### Activity
Leave out every picture and set down, exactly, the lines below from the one holding "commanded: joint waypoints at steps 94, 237" up to and including the one holding "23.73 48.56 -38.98".

### Data
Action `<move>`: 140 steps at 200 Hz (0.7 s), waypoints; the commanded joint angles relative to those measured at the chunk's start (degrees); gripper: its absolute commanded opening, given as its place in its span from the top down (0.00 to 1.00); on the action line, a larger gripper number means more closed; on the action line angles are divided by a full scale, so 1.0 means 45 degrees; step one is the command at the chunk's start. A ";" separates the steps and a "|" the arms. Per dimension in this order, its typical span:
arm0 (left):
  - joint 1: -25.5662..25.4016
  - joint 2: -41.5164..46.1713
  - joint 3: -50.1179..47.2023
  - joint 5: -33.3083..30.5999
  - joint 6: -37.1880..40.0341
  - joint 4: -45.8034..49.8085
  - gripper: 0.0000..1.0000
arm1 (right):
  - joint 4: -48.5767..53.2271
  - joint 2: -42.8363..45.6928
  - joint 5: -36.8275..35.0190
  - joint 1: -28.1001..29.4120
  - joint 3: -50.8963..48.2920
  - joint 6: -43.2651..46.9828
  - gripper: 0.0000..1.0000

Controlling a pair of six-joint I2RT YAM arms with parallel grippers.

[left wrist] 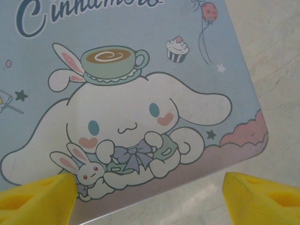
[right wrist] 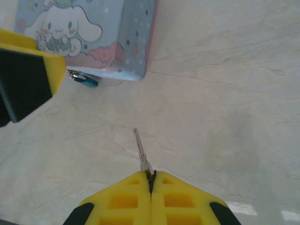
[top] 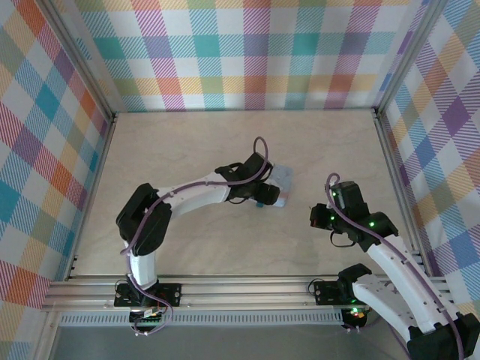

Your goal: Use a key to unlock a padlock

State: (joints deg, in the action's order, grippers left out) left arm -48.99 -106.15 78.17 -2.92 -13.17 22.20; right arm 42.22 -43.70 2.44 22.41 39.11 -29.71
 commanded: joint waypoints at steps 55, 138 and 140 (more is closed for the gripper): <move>0.0974 0.0713 -0.0880 -0.0037 -0.0443 0.0245 0.17 | -0.1968 -0.0710 0.2092 -0.0097 -0.0359 0.0111 0.96; 0.1745 0.2099 -0.0904 0.0468 0.0017 -0.0286 0.14 | -0.5245 -0.2305 0.4349 -0.0078 -0.0568 -0.0785 0.96; 0.1746 0.2196 -0.1013 0.0476 0.0012 -0.0353 0.14 | -0.5335 -0.2355 0.4407 -0.0079 -0.0557 -0.0820 0.96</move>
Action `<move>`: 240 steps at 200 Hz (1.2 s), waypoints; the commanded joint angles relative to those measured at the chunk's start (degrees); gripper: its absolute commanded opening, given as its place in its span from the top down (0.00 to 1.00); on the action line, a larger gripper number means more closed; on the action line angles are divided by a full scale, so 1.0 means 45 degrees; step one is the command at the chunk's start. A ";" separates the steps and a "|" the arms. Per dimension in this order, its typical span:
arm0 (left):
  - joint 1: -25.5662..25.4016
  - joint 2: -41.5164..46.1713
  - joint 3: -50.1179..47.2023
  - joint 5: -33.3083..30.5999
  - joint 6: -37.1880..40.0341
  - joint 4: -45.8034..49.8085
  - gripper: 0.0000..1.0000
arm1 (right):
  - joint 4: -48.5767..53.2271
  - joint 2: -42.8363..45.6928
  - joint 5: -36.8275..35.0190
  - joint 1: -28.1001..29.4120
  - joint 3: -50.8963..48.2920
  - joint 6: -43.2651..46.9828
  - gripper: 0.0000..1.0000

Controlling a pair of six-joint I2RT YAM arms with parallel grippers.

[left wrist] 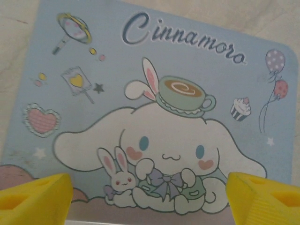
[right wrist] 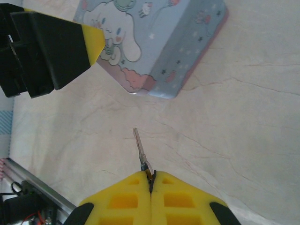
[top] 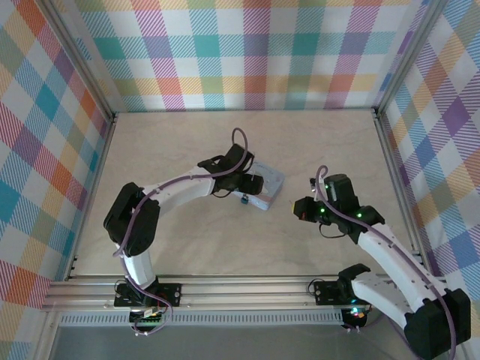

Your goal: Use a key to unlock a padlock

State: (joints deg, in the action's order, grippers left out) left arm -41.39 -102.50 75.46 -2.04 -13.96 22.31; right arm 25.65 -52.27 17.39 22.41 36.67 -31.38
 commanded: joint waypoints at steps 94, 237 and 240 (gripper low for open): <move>0.0074 0.7431 -0.7569 0.0362 -0.0739 -0.5953 0.06 | -0.6834 -0.4320 0.2713 0.0077 0.0535 -0.1846 0.96; 0.0183 0.5441 -0.9616 0.2035 -0.1264 -0.9071 0.01 | -0.7977 -0.9530 0.2832 0.0391 0.2822 -0.1534 0.96; 0.0209 0.5369 -0.9620 0.2095 -0.1265 -0.9140 0.02 | -0.7935 -0.9550 0.2811 0.0395 0.2811 -0.1525 0.96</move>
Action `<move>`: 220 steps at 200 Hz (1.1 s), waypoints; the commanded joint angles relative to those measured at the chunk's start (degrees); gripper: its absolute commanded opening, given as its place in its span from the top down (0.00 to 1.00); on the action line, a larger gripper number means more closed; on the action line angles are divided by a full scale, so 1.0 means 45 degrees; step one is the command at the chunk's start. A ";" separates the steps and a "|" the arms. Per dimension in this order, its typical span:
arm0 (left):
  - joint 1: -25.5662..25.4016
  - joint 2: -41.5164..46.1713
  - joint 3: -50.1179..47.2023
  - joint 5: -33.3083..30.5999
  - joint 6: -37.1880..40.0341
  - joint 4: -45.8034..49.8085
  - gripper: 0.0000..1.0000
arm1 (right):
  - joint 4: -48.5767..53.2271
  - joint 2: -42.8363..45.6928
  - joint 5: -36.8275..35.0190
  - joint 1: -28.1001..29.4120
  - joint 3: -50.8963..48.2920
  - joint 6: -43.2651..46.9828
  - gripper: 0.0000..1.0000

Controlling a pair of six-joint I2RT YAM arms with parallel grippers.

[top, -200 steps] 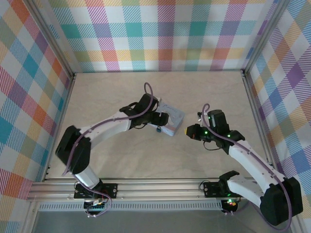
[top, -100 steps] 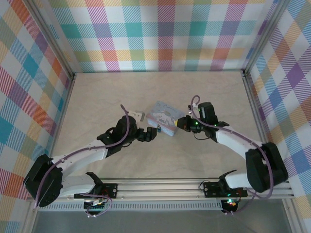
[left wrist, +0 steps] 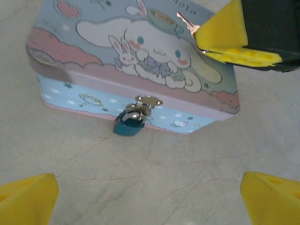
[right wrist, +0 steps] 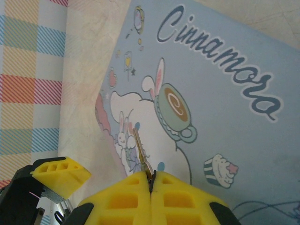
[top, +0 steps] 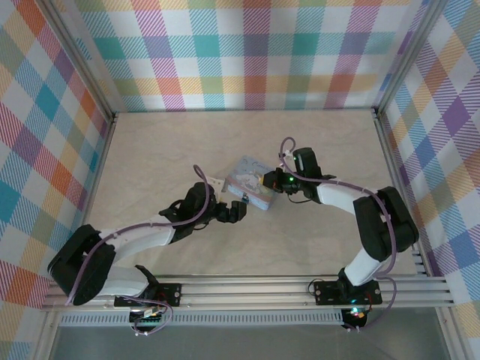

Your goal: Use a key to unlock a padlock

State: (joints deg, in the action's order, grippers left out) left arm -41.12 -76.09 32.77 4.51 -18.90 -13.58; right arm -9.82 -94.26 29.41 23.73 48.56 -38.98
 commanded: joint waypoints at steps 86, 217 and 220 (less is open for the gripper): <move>0.0933 -0.2681 -0.0074 0.2164 -0.0021 -0.3333 0.14 | 0.0619 -0.0293 -0.0364 0.0254 -0.0536 0.0508 0.96; 0.1228 -0.5195 0.0702 0.3053 0.0468 -0.5141 0.22 | 0.1509 -0.0144 -0.0739 0.0314 -0.0399 0.0988 0.96; 0.1228 -0.5238 0.0734 0.3059 0.0473 -0.5147 0.23 | 0.1518 -0.0147 -0.0742 0.0314 -0.0392 0.0989 0.96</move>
State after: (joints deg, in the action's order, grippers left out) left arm -36.10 -97.93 34.33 16.73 -18.39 -34.59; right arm -9.41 -94.35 27.68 24.49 48.12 -36.29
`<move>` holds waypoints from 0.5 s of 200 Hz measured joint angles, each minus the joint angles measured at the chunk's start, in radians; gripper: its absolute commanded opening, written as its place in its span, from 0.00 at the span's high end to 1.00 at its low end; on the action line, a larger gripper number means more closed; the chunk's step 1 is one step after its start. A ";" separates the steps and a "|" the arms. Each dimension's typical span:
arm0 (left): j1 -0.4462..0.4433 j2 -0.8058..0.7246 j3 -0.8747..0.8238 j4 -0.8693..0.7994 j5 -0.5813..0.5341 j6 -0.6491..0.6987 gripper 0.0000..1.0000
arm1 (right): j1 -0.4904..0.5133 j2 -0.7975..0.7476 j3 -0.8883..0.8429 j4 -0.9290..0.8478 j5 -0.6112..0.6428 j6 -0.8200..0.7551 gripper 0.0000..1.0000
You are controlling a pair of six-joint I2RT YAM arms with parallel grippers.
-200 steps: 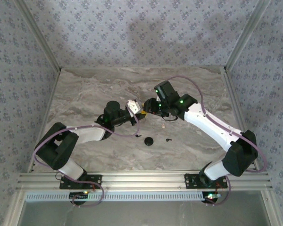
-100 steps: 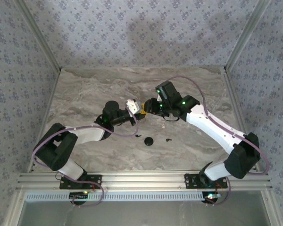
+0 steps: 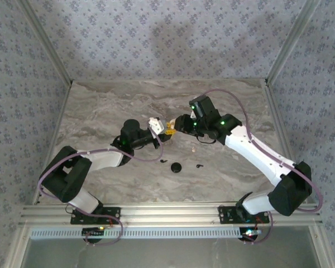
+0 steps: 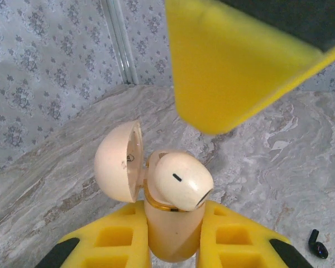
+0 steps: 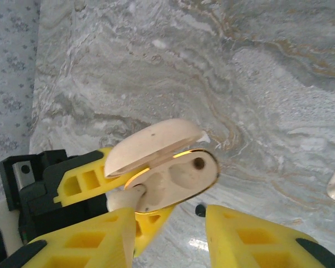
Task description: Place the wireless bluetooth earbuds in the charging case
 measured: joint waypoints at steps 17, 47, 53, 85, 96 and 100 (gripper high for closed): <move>0.002 0.000 -0.003 0.000 -0.002 -0.002 0.90 | -0.005 -0.004 -0.003 0.002 0.010 -0.004 0.60; 0.001 0.000 -0.003 0.000 -0.003 -0.003 0.90 | 0.000 -0.007 -0.003 0.016 0.016 -0.025 0.62; 0.001 0.000 -0.003 0.000 -0.003 -0.003 0.90 | 0.003 -0.008 -0.003 0.020 0.018 -0.030 0.63; 0.001 -0.004 -0.003 -0.002 -0.003 -0.003 0.90 | 0.025 -0.002 0.003 0.029 0.018 -0.055 0.63; 0.001 -0.008 -0.004 -0.001 -0.003 -0.003 0.90 | 0.036 0.014 0.021 0.022 0.018 -0.065 0.64; 0.001 -0.010 -0.004 -0.001 -0.003 -0.003 0.90 | 0.039 0.020 0.027 0.020 0.018 -0.068 0.64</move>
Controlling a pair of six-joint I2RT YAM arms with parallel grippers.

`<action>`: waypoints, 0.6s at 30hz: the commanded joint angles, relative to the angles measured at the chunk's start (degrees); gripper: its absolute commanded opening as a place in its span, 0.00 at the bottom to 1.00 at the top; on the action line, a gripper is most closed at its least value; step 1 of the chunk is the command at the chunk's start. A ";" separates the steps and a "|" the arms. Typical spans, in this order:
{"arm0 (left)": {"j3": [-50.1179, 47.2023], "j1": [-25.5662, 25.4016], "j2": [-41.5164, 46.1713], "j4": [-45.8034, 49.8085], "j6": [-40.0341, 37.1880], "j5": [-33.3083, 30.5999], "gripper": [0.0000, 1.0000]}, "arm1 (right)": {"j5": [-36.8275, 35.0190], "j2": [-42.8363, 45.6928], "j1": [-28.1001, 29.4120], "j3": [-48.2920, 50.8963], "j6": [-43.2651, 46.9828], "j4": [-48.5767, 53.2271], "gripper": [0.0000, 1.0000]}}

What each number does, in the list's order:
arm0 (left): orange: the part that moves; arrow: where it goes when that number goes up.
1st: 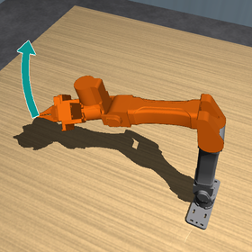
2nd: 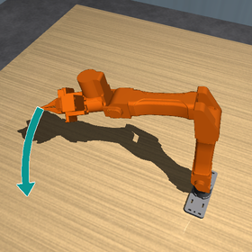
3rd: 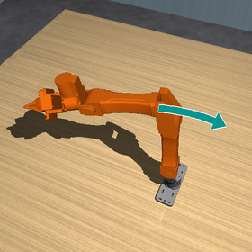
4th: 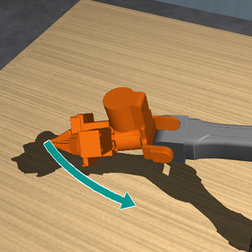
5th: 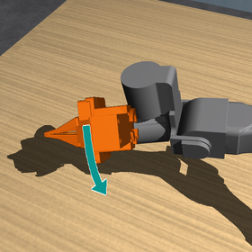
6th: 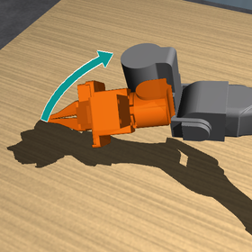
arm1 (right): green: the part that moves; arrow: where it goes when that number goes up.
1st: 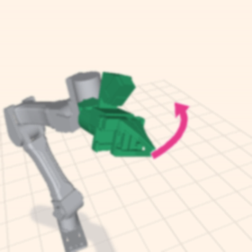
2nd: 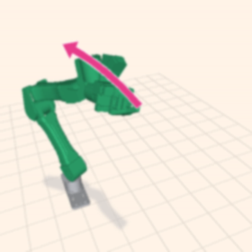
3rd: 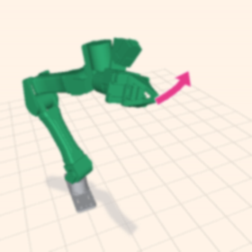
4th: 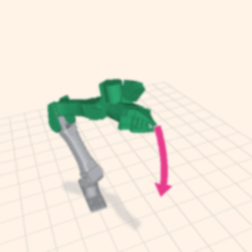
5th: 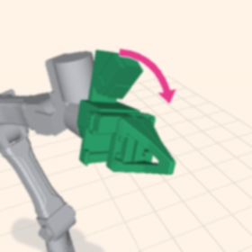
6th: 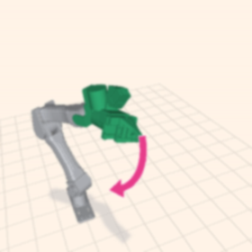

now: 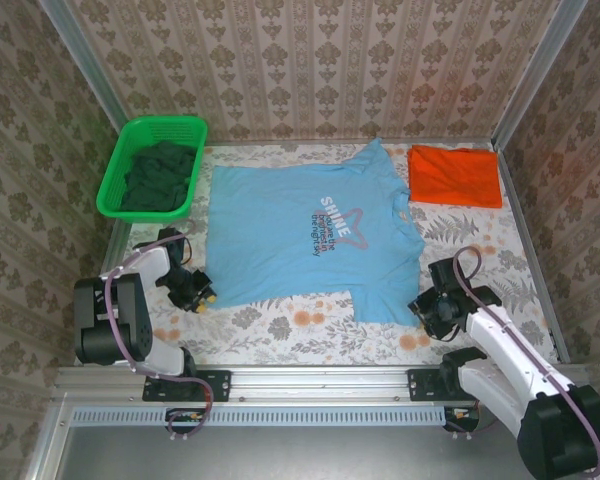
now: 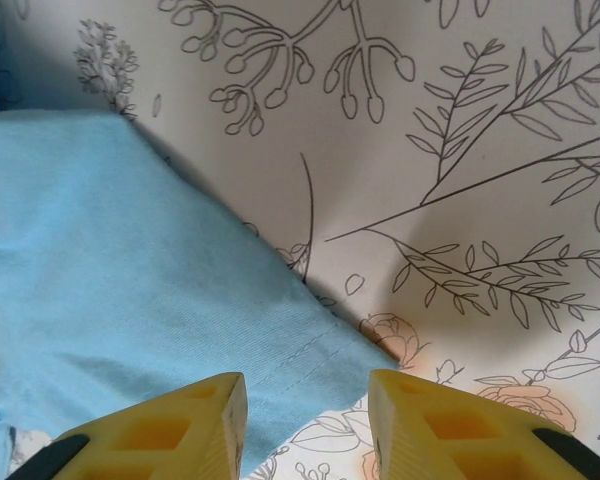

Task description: Fold and stack the t-shirts

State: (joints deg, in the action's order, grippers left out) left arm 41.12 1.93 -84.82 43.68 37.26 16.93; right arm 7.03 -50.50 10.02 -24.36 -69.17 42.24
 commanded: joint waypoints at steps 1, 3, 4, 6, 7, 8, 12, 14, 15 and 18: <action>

### Output
 commanded: joint waypoints at steps 94, 237 and 240 (gripper low for open): <move>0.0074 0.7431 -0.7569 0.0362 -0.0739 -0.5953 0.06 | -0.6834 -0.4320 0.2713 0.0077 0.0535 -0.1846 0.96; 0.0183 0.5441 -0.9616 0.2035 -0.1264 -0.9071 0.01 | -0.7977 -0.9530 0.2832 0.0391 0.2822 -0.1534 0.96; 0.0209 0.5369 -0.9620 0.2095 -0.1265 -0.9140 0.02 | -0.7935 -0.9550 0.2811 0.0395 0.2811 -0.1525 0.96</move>
Action `<move>`: 220 steps at 200 Hz (1.1 s), waypoints; the commanded joint angles relative to those measured at the chunk's start (degrees); gripper: its absolute commanded opening, given as its place in its span from the top down (0.00 to 1.00); on the action line, a larger gripper number means more closed; on the action line angles are divided by a full scale, so 1.0 means 45 degrees; step one is the command at the chunk's start. A ";" separates the steps and a "|" the arms. Per dimension in this order, its typical span:
arm0 (left):
  - joint 1: -25.5662..25.4016
  - joint 2: -41.5164..46.1713
  - joint 3: -50.1179..47.2023
  - joint 5: -33.3083..30.5999
  - joint 6: -37.1880..40.0341
  - joint 4: -45.8034..49.8085
  - gripper: 0.0000..1.0000
arm1 (right):
  - joint 4: -48.5767..53.2271
  - joint 2: -42.8363..45.6928
  - joint 5: -36.8275..35.0190
  - joint 1: -28.1001..29.4120
  - joint 3: -50.8963..48.2920
  - joint 6: -43.2651..46.9828
  - gripper: 0.0000..1.0000

Controlling a pair of six-joint I2RT YAM arms with parallel grippers.

[top, -200 steps] 
[top, -100 steps] 
[left wrist, +0 steps] 
[right wrist, +0 steps] 
[top, +0 steps] 

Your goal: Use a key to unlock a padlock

State: (joints deg, in the action's order, grippers left out) left arm -41.12 -76.09 32.77 4.51 -18.90 -13.58; right arm -9.82 -94.26 29.41 23.73 48.56 -38.98

Apart from this answer, nothing more is required.